--- Data section Enclosed Below ---
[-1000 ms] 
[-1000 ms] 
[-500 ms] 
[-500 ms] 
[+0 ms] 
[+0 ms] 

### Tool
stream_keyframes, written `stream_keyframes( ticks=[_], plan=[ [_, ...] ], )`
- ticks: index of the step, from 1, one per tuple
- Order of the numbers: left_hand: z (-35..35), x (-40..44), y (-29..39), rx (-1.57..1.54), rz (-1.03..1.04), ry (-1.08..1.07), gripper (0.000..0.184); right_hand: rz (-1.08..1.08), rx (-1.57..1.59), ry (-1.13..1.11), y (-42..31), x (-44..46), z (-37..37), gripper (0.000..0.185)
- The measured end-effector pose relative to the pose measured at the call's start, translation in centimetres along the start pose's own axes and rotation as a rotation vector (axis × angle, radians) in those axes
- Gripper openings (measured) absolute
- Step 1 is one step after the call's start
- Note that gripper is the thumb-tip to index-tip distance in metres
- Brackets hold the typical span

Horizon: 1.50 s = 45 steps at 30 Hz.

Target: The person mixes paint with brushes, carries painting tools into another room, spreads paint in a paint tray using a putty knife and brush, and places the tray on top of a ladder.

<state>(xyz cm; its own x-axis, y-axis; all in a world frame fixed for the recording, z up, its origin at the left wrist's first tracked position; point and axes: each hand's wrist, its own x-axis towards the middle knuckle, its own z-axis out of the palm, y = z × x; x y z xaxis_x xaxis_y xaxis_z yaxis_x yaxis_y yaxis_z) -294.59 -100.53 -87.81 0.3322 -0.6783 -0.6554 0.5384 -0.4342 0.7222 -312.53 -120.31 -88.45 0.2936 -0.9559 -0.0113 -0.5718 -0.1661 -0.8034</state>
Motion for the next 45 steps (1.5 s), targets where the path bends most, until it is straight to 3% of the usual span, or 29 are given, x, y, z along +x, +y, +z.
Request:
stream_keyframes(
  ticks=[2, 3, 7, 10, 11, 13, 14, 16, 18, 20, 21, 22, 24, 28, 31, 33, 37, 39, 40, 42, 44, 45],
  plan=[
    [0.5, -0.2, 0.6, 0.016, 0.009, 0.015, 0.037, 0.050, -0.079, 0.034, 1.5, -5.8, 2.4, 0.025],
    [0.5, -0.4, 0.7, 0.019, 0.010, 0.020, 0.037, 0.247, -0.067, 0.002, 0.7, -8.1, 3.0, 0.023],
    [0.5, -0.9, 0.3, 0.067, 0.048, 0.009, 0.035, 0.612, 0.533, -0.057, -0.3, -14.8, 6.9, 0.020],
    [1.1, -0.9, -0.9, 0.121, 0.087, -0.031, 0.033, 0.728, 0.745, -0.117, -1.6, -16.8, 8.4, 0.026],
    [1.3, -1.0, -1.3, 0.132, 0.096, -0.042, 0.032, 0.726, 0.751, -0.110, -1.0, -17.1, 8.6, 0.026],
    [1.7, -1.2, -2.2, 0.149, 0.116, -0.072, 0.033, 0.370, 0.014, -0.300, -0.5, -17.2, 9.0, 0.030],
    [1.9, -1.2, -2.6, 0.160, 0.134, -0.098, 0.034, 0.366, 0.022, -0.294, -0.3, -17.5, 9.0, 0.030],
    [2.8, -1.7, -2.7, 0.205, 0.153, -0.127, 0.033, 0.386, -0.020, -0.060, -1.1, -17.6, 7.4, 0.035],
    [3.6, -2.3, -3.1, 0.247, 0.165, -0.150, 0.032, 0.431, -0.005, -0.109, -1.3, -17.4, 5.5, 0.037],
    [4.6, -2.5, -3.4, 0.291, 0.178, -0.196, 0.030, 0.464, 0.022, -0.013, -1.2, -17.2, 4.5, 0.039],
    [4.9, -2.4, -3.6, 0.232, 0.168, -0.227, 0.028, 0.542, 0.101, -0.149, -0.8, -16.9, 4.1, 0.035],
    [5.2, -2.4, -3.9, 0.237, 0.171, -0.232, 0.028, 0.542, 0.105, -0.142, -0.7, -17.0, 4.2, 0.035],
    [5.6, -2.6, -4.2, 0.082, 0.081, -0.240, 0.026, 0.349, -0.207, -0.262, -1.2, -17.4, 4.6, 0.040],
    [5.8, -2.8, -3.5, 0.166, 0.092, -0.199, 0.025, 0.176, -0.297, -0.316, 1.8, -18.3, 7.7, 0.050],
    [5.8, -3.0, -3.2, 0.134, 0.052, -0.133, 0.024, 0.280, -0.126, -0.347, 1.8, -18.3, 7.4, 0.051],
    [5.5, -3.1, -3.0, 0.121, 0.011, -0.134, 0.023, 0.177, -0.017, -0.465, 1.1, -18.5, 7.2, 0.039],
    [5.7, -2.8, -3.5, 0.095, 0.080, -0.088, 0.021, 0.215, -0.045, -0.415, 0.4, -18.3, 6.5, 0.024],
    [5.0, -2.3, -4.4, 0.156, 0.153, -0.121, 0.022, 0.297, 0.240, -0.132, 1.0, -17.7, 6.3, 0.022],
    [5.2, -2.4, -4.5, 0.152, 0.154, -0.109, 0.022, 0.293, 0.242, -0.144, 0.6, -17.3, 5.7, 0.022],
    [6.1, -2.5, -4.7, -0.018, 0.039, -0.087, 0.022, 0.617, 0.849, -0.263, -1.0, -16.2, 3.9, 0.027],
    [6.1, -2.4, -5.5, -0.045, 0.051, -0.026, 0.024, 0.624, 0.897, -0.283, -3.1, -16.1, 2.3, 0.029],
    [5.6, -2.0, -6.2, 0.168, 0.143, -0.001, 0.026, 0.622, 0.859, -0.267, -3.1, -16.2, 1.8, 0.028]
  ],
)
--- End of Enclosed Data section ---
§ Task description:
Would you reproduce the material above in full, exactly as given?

§ Exercise response:
[-1000 ms] 
[-1000 ms] 
[-500 ms] 
[-500 ms] 
[+0 ms] 
[+0 ms] 

### Tool
stream_keyframes, written `stream_keyframes( ticks=[_], plan=[ [_, ...] ], )`
- ticks: index of the step, from 1, one per tuple
- Order of the numbers: left_hand: z (-35..35), x (-40..44), y (-29..39), rx (-1.57..1.54), rz (-1.03..1.04), ry (-1.08..1.07), gripper (0.000..0.184); right_hand: rz (-1.08..1.08), rx (-1.57..1.59), ry (-1.13..1.11), y (-42..31), x (-44..46), z (-37..37), gripper (0.000..0.185)
- The measured end-effector pose relative to the pose measured at the call's start, translation in centimetres along the start pose's own axes and rotation as a rotation vector (axis × angle, radians) in those axes
- Gripper openings (measured) absolute
- Step 1 is one step after the call's start
- Note that gripper is the thumb-tip to index-tip distance in metres
- Brackets hold the typical span

Horizon: 1.50 s = 45 steps at 30 Hz.

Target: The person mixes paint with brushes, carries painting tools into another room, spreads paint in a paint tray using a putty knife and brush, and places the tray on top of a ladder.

<state>(xyz cm; its own x-axis, y-axis; all in a world frame fixed for the recording, z up, its origin at the left wrist's first tracked position; point and axes: each hand's wrist, its own x-axis towards the middle knuckle, its own z-axis out of the palm, y = z × x; x y z xaxis_x xaxis_y xaxis_z yaxis_x yaxis_y yaxis_z) -294.59 -100.53 -87.81 0.3322 -0.6783 -0.6554 0.5384 -0.4342 0.7222 -312.53 -120.31 -88.45 0.2936 -0.9559 -0.0113 -0.5718 -0.1661 -0.8034</state>
Motion for the next 45 steps (1.5 s), targets where the path bends most, until it is straight to 3% of the usual span, or 29 are given, x, y, z along +x, +y, +z.
Request:
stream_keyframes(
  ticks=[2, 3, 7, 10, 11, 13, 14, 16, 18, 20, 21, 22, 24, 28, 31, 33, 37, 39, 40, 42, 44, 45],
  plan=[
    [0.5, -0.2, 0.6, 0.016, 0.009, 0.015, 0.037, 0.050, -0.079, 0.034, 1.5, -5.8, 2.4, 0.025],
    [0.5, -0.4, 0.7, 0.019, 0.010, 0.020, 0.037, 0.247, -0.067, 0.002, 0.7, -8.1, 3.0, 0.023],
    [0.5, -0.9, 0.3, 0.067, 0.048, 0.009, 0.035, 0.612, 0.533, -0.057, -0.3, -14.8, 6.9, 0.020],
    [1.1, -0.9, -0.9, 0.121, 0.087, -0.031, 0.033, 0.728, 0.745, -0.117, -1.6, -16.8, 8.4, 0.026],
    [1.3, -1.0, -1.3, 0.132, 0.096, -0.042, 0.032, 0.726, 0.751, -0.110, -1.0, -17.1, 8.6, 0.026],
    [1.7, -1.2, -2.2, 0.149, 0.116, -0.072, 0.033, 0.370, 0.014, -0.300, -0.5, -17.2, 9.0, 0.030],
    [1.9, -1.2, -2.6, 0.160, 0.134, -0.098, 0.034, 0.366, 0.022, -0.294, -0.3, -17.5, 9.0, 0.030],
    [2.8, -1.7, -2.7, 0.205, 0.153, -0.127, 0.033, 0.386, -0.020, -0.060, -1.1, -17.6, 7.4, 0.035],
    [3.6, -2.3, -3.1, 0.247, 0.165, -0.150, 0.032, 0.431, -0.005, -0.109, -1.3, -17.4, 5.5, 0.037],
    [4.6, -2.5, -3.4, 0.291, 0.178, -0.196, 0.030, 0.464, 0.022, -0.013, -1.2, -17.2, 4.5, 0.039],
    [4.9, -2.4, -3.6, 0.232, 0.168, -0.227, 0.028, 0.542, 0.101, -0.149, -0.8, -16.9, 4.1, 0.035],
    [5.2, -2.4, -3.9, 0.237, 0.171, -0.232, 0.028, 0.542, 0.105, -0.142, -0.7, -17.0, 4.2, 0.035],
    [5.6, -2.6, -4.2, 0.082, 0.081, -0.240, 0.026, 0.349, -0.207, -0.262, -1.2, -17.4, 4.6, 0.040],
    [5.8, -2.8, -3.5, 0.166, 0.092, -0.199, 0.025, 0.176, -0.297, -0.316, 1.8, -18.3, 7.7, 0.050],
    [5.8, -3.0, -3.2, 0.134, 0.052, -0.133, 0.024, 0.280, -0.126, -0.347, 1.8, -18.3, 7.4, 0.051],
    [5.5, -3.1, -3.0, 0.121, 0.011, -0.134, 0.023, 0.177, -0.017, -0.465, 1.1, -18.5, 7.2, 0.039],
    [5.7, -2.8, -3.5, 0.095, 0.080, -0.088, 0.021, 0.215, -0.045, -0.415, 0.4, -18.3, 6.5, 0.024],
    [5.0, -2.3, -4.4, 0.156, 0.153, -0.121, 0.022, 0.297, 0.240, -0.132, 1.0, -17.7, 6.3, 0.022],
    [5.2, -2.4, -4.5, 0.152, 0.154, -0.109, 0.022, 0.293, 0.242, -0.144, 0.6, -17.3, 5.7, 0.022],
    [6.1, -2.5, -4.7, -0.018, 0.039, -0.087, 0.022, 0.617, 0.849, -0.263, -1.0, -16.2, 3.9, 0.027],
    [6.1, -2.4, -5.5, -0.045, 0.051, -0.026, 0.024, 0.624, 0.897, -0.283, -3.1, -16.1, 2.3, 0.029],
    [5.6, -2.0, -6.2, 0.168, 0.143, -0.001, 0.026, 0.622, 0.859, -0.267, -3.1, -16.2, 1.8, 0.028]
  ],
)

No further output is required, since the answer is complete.